As a comparison, in a stochastic gradient descent case, samples are fed into the neural network one-by-one, and in each iteration, weights of each tf.layers.dropout introduced "thinned network" are updated.

My question is, in the mini-batch or batch training, shouldn't it be implemented to knock out same neurons for all samples in one batch? Maybe by applying one mask to all input batch samples at each iteration? Something like:

# ones: a 1xN all 1s tensor
# mask: a 1xN 0-1 tensor, multiply fc1 by mask with broadcasting along the axis of samples
mask = tf.layers.dropout(ones, rate=dropout, training=is_training)
fc1 = tf.multiply(fc1, mask)

Now I'm thinking the dropout strategy in the example may be a weighted way of updating weights of a certain neuron, that if a neuron is kept in 1 out of 10 samples in a mini-batch, its weights will be updated by alpha * 1/10 * (y_k_hat-y_k) * x_k, compared with alpha * 1/10 * sum[(y_k_hat-y_k) * x_k] for weights of another neuron kept in all 10 samples?

the screenshot from here

Answer 1

Dropouts are commonly used to prevent overfitting. In this case it would be a huge weight applied to one of the neurons. By randomly making it 0 from time to time, you force the network to use more neurons in determining the outcome. For this to work well you should drop different neurons for each example so that the gradient you compute is more similar to the one you would get without the dropout.

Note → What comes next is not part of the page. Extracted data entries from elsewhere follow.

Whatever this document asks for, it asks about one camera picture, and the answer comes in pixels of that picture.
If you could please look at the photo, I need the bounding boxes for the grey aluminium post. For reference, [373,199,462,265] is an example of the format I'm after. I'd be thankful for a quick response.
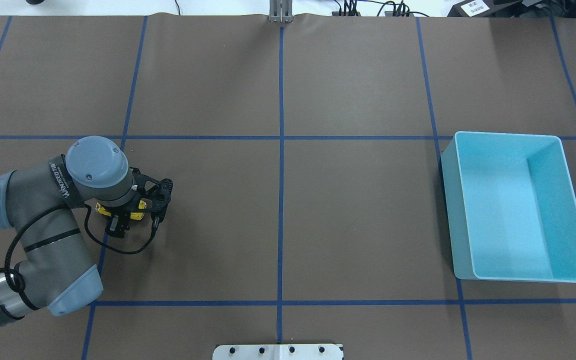
[269,0,294,23]

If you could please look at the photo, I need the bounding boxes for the yellow beetle toy car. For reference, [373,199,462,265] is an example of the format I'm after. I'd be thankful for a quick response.
[94,200,147,221]

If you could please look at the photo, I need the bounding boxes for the black labelled box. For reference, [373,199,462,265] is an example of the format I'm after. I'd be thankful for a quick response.
[446,0,523,18]

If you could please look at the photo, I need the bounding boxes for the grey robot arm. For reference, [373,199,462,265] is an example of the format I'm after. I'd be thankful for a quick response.
[0,136,137,328]

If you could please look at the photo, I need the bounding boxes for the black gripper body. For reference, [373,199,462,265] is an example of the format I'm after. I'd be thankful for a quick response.
[99,197,144,221]

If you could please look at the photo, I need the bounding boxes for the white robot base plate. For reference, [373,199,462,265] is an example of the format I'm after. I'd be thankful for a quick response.
[212,343,345,360]

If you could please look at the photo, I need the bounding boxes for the light blue plastic bin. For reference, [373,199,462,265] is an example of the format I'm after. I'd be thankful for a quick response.
[441,131,576,284]

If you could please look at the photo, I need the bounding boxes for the brown table mat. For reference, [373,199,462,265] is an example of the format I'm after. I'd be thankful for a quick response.
[0,13,576,360]

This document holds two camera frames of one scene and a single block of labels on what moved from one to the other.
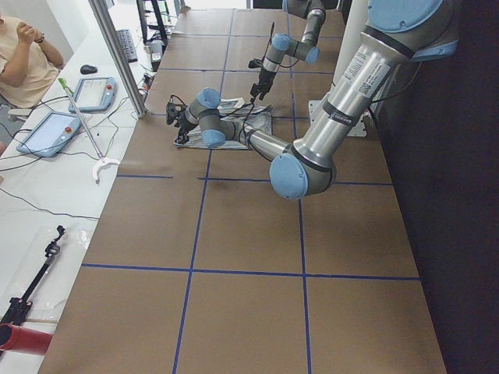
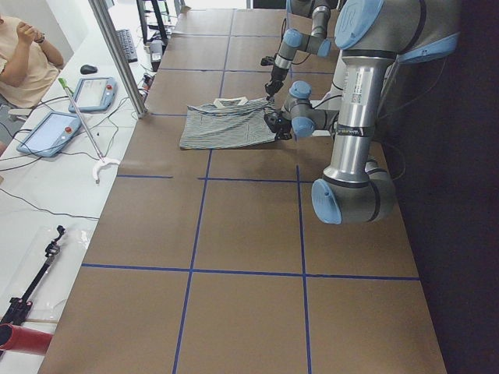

If you were to drop the same neurons for each example in the batch, my guess is that you will have a less stable gradient (might not matter for your application).

In addition dropout up-scales the rest of the values to keep the average activation at about the same level. Without it the network would learn wrong biases or would over-saturate when you turn dropout off.

If you still want the same neurons to be dropped in the batch then apply dropout to a all 1 tensor of shape (1, num_neurons) and then multiply it with the activations.

Answer 2

When using dropout, you are effectively trying to estimate the average performance of the network for a randomly chosen dropout mask, using Monte-Carlo sampling (by differentiation under the integral sign, the average gradient is equal to the gradient of the average). By fixing a dropout mask for each mini-batch, you are just introducing correlation between successive gradient estimates, which increases the variance and leads to slower training.

Imagine using a different dropout-mask for each image in the mini-batch, but forming the mini-batch from k copies of the same image; it's obvious that this would be a complete waste of effort!